Give back the whole listing below exactly.

== EXTRACTED INFORMATION ==

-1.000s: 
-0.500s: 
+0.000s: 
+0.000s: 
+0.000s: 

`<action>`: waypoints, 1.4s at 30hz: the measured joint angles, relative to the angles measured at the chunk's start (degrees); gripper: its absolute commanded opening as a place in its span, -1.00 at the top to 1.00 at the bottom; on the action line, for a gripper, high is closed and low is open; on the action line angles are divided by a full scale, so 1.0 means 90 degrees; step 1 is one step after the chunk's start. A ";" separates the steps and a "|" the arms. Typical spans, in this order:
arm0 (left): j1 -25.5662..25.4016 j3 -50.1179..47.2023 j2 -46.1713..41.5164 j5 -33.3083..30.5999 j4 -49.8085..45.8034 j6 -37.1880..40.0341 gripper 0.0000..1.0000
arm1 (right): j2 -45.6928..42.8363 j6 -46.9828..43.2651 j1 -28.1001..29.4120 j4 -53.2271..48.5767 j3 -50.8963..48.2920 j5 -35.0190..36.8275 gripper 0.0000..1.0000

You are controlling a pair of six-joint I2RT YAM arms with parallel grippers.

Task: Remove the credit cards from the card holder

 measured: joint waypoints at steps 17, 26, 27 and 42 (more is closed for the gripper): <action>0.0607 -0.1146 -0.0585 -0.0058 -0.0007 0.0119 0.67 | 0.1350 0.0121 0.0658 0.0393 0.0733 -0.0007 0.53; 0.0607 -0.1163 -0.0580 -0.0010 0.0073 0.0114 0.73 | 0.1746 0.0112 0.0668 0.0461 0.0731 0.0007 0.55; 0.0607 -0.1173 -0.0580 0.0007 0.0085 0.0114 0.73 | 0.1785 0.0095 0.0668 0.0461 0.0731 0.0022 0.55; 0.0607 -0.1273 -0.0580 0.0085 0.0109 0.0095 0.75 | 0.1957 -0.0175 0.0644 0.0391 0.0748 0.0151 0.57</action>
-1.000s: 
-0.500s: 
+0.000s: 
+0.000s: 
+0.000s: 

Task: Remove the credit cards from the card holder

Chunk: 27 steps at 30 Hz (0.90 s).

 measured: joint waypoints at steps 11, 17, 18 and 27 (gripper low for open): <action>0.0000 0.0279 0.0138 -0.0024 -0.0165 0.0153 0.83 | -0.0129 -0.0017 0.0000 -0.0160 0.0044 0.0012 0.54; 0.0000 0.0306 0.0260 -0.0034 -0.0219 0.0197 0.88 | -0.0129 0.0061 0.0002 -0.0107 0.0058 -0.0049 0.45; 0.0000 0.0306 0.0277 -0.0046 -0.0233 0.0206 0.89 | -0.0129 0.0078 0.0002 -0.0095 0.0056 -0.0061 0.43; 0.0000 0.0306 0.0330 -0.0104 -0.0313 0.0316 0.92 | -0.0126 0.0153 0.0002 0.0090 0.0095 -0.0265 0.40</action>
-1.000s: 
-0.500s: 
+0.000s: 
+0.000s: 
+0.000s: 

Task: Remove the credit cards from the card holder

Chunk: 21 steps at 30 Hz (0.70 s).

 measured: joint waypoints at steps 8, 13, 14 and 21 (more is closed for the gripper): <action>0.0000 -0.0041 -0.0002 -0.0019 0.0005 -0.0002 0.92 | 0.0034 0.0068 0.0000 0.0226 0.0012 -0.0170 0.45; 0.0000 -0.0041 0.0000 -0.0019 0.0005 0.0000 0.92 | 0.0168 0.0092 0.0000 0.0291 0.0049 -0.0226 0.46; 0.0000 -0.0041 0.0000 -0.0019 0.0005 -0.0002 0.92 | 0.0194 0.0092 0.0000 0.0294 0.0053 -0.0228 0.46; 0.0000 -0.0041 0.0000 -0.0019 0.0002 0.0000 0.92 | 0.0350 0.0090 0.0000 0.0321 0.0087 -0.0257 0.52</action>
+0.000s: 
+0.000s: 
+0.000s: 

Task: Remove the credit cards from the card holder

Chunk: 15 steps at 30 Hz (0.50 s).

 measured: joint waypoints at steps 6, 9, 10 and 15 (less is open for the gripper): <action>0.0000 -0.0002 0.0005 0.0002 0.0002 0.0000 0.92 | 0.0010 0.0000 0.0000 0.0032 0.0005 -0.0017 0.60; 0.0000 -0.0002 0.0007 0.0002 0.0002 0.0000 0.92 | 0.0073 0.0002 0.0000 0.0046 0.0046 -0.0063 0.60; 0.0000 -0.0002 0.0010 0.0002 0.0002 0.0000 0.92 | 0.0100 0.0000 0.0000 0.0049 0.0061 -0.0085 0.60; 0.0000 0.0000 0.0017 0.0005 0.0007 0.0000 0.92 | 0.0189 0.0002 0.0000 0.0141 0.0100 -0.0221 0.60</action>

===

OUTPUT FOR THIS EXERCISE
-1.000s: 
-0.500s: 
+0.000s: 
+0.000s: 
+0.000s: 

`<action>`: waypoints, 1.4s at 30hz: the measured joint angles, relative to the angles measured at the chunk's start (degrees); gripper: its absolute commanded opening as a place in its span, -1.00 at the top to 1.00 at the bottom; on the action line, for a gripper, high is closed and low is open; on the action line angles are divided by a full scale, so 1.0 means 90 degrees; step 1 is one step after the chunk's start. A ";" separates the steps and a "|" the arms. Typical spans, in this order:
arm0 (left): j1 -25.5662..25.4016 j3 -50.1179..47.2023 j2 -46.1713..41.5164 j5 -33.3083..30.5999 j4 -49.8085..45.8034 j6 -37.1880..40.0341 gripper 0.0000..1.0000
arm1 (right): j2 -45.6928..42.8363 j6 -46.9828..43.2651 j1 -28.1001..29.4120 j4 -53.2271..48.5767 j3 -50.8963..48.2920 j5 -35.0190..36.8275 gripper 0.0000..1.0000

You are controlling a pair of six-joint I2RT YAM arms with parallel grippers.

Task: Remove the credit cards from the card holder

 measured: joint waypoints at steps 17, 26, 27 and 42 (more is closed for the gripper): <action>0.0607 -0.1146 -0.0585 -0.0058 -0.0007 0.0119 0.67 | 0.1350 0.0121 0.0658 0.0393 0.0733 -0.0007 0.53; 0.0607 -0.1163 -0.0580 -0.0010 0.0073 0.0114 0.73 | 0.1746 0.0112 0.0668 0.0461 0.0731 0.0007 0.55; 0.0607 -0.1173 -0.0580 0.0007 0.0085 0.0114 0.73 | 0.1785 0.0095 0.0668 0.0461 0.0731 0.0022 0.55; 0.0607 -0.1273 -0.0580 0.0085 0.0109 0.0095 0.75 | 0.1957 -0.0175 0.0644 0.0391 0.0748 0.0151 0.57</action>
-1.000s: 
-0.500s: 
+0.000s: 
+0.000s: 
+0.000s: 

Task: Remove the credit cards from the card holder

Chunk: 27 steps at 30 Hz (0.90 s).

 measured: joint waypoints at steps 11, 17, 18 and 27 (gripper low for open): <action>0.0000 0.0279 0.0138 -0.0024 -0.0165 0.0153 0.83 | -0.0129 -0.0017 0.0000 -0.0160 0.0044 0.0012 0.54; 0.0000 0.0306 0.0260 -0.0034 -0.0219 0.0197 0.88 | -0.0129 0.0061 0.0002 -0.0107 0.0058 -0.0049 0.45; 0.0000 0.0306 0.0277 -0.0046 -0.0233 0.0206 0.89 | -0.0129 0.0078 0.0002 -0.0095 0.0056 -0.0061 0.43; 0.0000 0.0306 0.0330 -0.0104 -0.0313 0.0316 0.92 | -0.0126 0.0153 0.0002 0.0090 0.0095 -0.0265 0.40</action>
-1.000s: 
-0.500s: 
+0.000s: 
+0.000s: 
+0.000s: 

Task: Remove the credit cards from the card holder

Chunk: 21 steps at 30 Hz (0.70 s).

 measured: joint waypoints at steps 8, 13, 14 and 21 (more is closed for the gripper): <action>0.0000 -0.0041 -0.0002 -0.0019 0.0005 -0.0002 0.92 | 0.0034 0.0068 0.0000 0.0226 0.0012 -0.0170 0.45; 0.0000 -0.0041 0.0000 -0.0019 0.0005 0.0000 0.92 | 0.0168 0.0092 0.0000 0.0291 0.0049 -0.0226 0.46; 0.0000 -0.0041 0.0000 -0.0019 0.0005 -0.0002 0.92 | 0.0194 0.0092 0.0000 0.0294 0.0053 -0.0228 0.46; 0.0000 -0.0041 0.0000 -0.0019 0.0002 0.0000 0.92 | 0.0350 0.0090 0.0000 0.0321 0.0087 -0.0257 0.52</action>
+0.000s: 
+0.000s: 
+0.000s: 

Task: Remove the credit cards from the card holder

Chunk: 15 steps at 30 Hz (0.50 s).

 measured: joint waypoints at steps 6, 9, 10 and 15 (less is open for the gripper): <action>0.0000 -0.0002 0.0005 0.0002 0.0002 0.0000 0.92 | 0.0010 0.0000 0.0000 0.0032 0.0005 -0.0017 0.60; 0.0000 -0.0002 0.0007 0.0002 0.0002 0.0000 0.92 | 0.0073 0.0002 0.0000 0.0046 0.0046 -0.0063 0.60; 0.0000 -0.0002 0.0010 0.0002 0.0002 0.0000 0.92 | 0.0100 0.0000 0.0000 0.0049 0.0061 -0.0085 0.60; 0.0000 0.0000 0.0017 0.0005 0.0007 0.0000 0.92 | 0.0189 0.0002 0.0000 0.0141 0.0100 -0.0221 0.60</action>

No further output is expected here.